Infine, alla sola (…) deve essere riconosciuto il risarcimento del danno patrimoniale dovuto al fatto che appare verosimile, stante il dovere di ciascun coniuge di contribuire al manage familiare, che il marito, che percepiva un reddito pari ad Euro 26.662,00 all’anno, destinasse 1/3 dello stesso al soddisfacimento dei vari bisogni della famiglia composta da lui e la moglie, per un importo complessivo, tenuto conto che la prospettiva media di vita di un soggetto maschile è pari a 80 anni, di Euro 17.774,66 (cfr. allegato n. 15 al fascicolo di parte attrice). Alla stessa inoltre devono essere rimborsate le spese funerarie, documentate per Euro 3.334,04 (cfr. allegati n. 17, 18, 19 e 20 al fascicolo di parte attrice).
In sintesi, quindi, a ciascuna delle figlie spetta al somma di Euro 200.000,00 a titolo di risarcimento del danno non patrimoniale iure proprio ed Euro 6.720,00 quale risarcimento del danno patrimoniale iure ereditario conseguenti alla morte del padre (…), mentre alla moglie (…) deve essere riconosciuta la somma di Euro 165.960,00 a titolo di risarcimento del danno non patrimoniale iure proprio e la somma di Euro 21.108,70 (Euro17.774,66 + Euro 3.334,04) a titolo di risarcimento del danno patrimoniale subitoRAVENNA RISARCIMENTO Morte prossimo congiunto
Le somme dovute quale risarcimento del pregiudizio non patrimoniale, già calcolate al valore attuale della moneta in applicazione delle Tabelle del Tribunale di Milano pubblicate il 14.03.2018, così come le somme riconosciute alle figlie iure ereditario, devono essere maggiorate unicamente degli interessi legali, da calcolarsi sulle somme riconosciute, devalutate all’epoca del fatto (18.09.2013) e rivalutate di anno in anno fino alla data di pubblicazione della presente sentenza. Sulla somme così ottenute dovranno poi essere calcolati gli interessi legali dalla data di pubblicazione della presente sentenza fino all’effettivo saldo.
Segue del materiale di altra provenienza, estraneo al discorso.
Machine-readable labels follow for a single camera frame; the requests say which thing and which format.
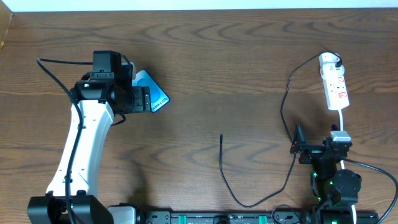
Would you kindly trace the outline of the blue screen smartphone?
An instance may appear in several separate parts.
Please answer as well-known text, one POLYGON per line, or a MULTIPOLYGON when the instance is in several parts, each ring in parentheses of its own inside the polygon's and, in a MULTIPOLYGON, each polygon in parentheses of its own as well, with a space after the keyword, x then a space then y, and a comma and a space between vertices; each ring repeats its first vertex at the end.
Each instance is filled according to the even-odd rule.
POLYGON ((158 112, 170 102, 169 96, 156 83, 156 81, 145 71, 136 73, 136 78, 132 81, 132 86, 148 86, 150 89, 151 111, 158 112))

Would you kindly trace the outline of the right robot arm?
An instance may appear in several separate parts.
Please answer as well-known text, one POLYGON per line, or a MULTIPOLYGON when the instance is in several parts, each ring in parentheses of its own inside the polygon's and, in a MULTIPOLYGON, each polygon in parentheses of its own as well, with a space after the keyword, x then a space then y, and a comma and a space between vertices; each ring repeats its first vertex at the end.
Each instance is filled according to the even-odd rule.
POLYGON ((311 185, 319 204, 307 212, 303 221, 307 223, 354 222, 352 206, 358 202, 361 176, 337 165, 347 157, 352 146, 346 131, 332 130, 321 145, 307 144, 304 130, 295 125, 291 154, 299 153, 300 164, 312 166, 311 185))

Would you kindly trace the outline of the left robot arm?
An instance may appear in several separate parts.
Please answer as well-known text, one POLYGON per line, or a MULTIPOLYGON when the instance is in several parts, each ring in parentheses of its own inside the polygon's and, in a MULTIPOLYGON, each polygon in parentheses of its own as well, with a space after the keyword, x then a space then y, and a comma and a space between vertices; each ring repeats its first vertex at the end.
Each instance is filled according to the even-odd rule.
POLYGON ((31 223, 140 223, 132 205, 105 207, 98 200, 98 174, 114 117, 150 111, 146 86, 135 86, 135 65, 98 68, 68 91, 72 101, 70 129, 58 169, 44 196, 31 197, 31 223))

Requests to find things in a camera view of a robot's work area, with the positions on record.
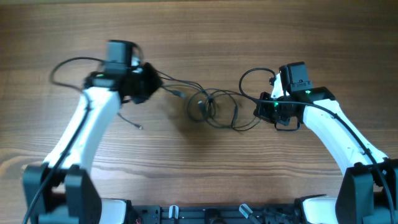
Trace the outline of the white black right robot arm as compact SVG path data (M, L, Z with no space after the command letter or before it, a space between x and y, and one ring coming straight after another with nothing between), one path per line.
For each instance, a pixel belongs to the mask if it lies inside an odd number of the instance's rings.
M316 134L343 174L336 198L298 201L303 222L397 223L397 160L358 131L327 88L313 87L305 63L281 66L269 82L273 90L261 93L254 115L284 126L296 118Z

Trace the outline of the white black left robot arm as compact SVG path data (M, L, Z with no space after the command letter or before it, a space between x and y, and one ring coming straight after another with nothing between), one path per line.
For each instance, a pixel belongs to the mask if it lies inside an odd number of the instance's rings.
M109 40L100 70L83 87L72 85L80 100L65 132L39 166L26 167L22 185L24 223L141 223L129 200L101 198L90 178L104 132L129 101L140 104L162 86L141 47Z
Danno da perdita del congiunto: risarcimento
Il danno da perdita del congiunto deve essere commisurato al valore che la persona perduta aveva rispetto al danneggiato, e non alle conseguenze economiche del risarcimento che il danneggiato ne ritrarrà. Il valore di ogni persona è intrinseco alla sua umanità, per cui non può subire alcuna deminutio in base ad elementi che su tale umanità non incidono, come il luogo di residenza della stessa.